When the opportunity ship comes cruising in near your boat, even when we ‘think’ we are not ready, sometimes we have to simply jump a little farther out to land in that ship and that’s what you did.

You have a fantastic income and an aggressive saving nature, so making a decision like that is a no brainer for someone like you, who will simply pre-pay that loan off in a couple of months vs. someone who hasn’t mastered there skills with money and would keep living a life of debting.

Congrats on finding a sweet deal, taking action and reaping the rewards! 😉

@ Jeff – I’m with Scott on this one: often it’s enough to find A deal rather than sitting on the sidelines looking for the BEST DEAL.

“As for the short term bridge loan, I do intend to tackle that one in short order … This loan will be paid in full no later than May 2009 at which point I’ll be back to only having debt that is associated with real estate.”

… it sounds to me like all of your loans already ARE associated with real-estate. So the question that I would ask you is: what/when do you intend to invest next?

If nothing is on the radar, then I would compare the after tax benefit of: (a) cash in the bank, (b) pre-paying one of the mortgages, or (c) paying down the ‘pink slip’ loan … my guess is that (c) will give you the best ‘bang for buck’.

However, if you do intend to invest – or start a business, etc. – in the foreseeable future (say, anytime in the next 3 years) then you have to:

i) Think how you are going to finance it when the time comes … it may be best to keep these loans in place, unless you think you can replace one/all with cheaper funds at that time?

ii) Think about where you will keep your cash in the meantime … it has to be somewhere that you can get access to again.

For example, let’s say that you intend to buy a 3rd foreclosure sometime in the next 3 years; you decide that an 8% loan at that point in time will be around ‘market’ … in that case, paying down this loan early (if your loan agreement even allows this) may not be the smartest idea, because then you may not be able to get access to that cash again.
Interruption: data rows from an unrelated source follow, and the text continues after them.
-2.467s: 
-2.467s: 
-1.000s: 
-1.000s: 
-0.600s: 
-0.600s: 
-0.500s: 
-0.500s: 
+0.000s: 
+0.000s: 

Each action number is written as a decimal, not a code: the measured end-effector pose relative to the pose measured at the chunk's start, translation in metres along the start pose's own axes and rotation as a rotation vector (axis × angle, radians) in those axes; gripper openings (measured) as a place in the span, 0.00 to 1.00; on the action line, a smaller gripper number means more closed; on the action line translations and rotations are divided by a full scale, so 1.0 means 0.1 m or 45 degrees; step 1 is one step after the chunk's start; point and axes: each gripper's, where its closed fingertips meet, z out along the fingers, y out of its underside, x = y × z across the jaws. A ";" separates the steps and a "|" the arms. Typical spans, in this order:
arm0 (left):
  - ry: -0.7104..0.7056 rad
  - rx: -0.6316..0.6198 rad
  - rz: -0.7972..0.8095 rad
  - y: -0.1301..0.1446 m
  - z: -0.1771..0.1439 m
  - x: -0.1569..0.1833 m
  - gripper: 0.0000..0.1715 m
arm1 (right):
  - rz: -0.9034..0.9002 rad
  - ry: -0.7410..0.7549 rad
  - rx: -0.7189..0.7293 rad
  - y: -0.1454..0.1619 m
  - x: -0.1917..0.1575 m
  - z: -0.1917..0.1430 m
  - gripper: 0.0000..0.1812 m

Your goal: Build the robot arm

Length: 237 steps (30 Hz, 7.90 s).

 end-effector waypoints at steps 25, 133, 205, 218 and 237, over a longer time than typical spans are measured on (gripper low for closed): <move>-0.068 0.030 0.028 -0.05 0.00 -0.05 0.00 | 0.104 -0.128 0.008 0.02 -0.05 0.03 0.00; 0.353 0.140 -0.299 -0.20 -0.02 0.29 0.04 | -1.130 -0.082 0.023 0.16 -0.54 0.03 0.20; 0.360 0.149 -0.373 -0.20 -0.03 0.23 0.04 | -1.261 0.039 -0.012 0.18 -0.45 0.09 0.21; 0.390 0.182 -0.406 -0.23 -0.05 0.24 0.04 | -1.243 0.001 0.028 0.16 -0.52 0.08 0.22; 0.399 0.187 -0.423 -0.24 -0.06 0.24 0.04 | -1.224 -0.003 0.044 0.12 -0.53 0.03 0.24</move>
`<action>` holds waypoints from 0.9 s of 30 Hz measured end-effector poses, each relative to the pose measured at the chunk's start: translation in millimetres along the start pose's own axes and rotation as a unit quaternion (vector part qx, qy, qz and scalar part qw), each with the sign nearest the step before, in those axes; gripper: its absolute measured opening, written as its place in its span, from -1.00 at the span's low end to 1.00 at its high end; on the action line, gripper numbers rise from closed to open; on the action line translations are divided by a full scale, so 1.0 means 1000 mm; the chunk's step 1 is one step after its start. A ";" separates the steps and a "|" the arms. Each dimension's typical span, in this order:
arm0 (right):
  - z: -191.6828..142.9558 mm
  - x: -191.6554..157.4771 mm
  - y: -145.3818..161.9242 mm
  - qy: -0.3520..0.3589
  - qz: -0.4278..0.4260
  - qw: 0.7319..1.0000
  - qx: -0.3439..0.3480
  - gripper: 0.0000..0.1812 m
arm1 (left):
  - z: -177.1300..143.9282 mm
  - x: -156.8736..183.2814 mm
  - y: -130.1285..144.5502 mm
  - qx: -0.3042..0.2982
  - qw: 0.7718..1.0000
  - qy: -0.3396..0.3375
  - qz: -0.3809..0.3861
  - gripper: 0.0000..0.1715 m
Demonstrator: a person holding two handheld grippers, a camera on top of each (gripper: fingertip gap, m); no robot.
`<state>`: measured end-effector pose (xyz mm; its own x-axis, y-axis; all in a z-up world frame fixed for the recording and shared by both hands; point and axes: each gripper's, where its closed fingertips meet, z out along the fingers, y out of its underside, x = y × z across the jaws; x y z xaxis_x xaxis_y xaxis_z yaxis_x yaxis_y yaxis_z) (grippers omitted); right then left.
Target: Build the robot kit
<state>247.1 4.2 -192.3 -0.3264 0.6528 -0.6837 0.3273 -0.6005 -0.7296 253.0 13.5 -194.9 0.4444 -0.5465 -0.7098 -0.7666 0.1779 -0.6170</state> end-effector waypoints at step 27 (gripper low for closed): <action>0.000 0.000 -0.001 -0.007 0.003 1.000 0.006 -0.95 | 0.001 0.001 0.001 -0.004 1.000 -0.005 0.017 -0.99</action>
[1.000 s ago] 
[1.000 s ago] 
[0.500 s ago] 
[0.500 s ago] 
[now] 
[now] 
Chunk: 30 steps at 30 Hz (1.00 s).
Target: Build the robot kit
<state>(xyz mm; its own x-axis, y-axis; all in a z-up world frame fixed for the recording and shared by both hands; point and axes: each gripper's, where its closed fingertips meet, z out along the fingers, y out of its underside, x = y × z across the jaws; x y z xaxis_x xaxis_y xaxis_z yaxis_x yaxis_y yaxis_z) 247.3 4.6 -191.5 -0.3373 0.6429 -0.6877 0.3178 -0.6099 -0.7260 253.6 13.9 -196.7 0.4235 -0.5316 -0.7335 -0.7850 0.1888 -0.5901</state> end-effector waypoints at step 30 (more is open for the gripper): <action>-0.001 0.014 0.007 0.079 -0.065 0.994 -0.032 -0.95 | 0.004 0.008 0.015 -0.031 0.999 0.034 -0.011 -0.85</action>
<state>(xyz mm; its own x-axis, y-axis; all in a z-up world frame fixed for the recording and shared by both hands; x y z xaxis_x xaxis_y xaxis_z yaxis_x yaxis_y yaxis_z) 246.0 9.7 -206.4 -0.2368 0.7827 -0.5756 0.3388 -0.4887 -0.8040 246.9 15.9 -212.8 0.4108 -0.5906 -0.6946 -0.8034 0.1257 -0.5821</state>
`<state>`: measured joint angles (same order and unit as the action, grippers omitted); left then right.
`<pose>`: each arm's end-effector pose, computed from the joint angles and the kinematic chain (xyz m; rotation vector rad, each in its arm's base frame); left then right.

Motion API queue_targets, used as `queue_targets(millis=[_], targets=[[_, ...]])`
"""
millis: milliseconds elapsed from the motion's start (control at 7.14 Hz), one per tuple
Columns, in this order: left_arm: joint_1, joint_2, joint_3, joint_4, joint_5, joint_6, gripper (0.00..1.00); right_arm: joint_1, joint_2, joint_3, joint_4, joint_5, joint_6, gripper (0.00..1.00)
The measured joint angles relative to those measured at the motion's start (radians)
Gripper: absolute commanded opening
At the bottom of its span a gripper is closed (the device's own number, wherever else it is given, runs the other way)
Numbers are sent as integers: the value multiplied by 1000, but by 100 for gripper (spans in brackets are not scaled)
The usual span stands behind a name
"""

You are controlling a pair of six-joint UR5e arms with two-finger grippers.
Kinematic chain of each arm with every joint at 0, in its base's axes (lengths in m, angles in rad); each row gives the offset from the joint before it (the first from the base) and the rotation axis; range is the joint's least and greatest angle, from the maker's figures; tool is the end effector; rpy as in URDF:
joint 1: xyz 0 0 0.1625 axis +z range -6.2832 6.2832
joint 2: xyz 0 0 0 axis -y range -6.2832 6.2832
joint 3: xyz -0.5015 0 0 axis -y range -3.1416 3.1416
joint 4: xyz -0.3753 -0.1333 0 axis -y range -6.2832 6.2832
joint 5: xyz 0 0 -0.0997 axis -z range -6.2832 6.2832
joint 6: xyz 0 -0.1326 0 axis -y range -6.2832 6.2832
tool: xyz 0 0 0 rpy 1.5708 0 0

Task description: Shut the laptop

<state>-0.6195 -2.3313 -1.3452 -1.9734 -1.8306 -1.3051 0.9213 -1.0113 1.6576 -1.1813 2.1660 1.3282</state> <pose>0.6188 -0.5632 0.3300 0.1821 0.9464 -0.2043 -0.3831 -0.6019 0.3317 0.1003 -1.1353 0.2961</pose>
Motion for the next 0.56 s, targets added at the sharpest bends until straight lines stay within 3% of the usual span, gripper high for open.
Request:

In that case, you may be better off with cash in the bank OR paying down the property with the most equity … one that you are pretty sure that you can refi (or HELOC) when the time comes.

On the other hand, if you feel that the 8% loan will still be expensive in 3 years, then by all means pay it down and hope that you can refi one of the others to buy #3 when the time comes.


@Jeff – Congrats on the great deal. I agree with your move to do a bridge loan to acquire the property. Now that you have all that equity, HELOC it at less than 8% rate and pay off the bridge loan?

@ Scott, Adrian, Mark – Thanks for the votes of confidence. I was beginning to think after our retirement account discussion that I might be the odd man out in this experiment.

I’m trying to change my ways and am rereading Rule #1 while at the same time reading Buffettology. If you liked Rule #1, Buffettology is worth a read as well. It provides more information in some areas and is really rounding out my learning from my first read of Rule #1.

I’m going to switch things up on the investment side. Hopefully before the summer.

@ Jeff – the additional advantage of Mark’s excellent suggestion is that it provides a more flexible way to ‘store’ any excess cash right now, as you can more easily withdraw it later if you need to find a down payment.